May he journey well and be welcomed with love by the ancestors.*

It’s hard to believe a year has now elapsed since the passing of this passionate and courageous keeper of Cree language and culture. Tyrone Tootoosis, Sr. left us on February 12th, 2017. As his friends and family prepare to feast his memory, we are grateful to acknowledge some of the vast legacy that Tyrone left for us.

Marius Paul, who attended university with Tyrone, passed on to us a Youtube Video that Tyrone created in 2012. The video consists of a collection of archival photos from Tyrone’s personal collection, and a dramatic narration in Cree, all labelled “Poundmaker”.

Although we at the Cree Literacy Network don’t know the precise details that surrounded the creation of this video, several members of our network have worked together to transcribe Tyrone’s words in SRO, and translate them into English.
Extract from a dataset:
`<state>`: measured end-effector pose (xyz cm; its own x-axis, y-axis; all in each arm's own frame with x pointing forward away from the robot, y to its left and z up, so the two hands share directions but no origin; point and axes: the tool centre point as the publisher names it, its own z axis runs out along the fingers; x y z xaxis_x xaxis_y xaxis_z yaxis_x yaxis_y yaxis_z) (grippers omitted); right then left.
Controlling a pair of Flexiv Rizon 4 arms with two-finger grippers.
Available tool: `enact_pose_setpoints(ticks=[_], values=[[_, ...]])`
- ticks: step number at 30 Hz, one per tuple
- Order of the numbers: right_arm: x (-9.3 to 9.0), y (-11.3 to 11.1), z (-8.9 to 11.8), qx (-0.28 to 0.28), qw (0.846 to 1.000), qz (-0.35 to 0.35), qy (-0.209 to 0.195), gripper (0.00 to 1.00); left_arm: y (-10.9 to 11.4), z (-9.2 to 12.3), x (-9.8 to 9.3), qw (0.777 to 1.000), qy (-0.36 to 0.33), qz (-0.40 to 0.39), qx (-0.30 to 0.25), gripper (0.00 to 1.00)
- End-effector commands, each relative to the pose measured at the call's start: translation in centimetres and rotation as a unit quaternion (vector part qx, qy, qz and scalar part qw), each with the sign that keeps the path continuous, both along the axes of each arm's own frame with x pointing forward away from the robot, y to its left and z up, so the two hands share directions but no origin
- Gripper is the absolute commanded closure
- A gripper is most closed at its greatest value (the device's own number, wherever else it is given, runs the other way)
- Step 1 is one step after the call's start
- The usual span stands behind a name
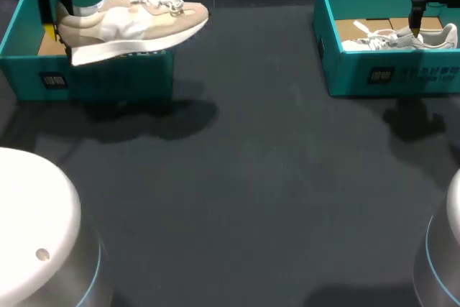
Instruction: Take the shoe out of the shoebox, open the shoe tongue, remove and reinsert the insole, then place the shoe into the shoebox
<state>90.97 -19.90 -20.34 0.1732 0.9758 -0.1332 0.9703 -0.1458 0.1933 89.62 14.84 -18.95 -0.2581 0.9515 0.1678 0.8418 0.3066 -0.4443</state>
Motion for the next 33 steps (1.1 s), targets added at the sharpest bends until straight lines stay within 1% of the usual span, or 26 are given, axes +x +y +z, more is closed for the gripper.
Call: enact_pose_setpoints(ticks=[1, 5, 9, 17, 25, 33], values=[[0.0, 0.0, 0.0, 0.0, 1.0, 0.0, 0.0, 0.0, -1.6, 2.0, -5.9, 0.909, -0.398, -0.068, 0.102, 1.0], [0.0, 0.0, 0.0, 0.0, 1.0, 0.0, 0.0, 0.0, -1.7, 2.5, -7.4, 0.906, -0.405, -0.075, 0.103, 1.0], [0.0, 0.0, 0.0, 0.0, 1.0, 0.0, 0.0, 0.0, -2.2, 2.4, -8.7, 0.904, -0.407, -0.085, 0.099, 1.0], [0.0, 0.0, 0.0, 0.0, 1.0, 0.0, 0.0, 0.0, -4.4, 1.4, -10.6, 0.907, -0.397, -0.113, 0.087, 1.0], [0.0, 0.0, 0.0, 0.0, 1.0, 0.0, 0.0, 0.0, -7.4, -0.7, -11.0, 0.922, -0.355, -0.139, 0.067, 1.0], [0.0, 0.0, 0.0, 0.0, 1.0, 0.0, 0.0, 0.0, -9.4, -2.9, -11.4, 0.937, -0.312, -0.15, 0.049, 1.0]])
They are presented here along with the video for the benefit of those who would like to hear Tyrone’s voice and read along. A syllabic transliteration of the text also follows, along with a section from Norma Sluman’s 1967 dramatized Poundmaker biography.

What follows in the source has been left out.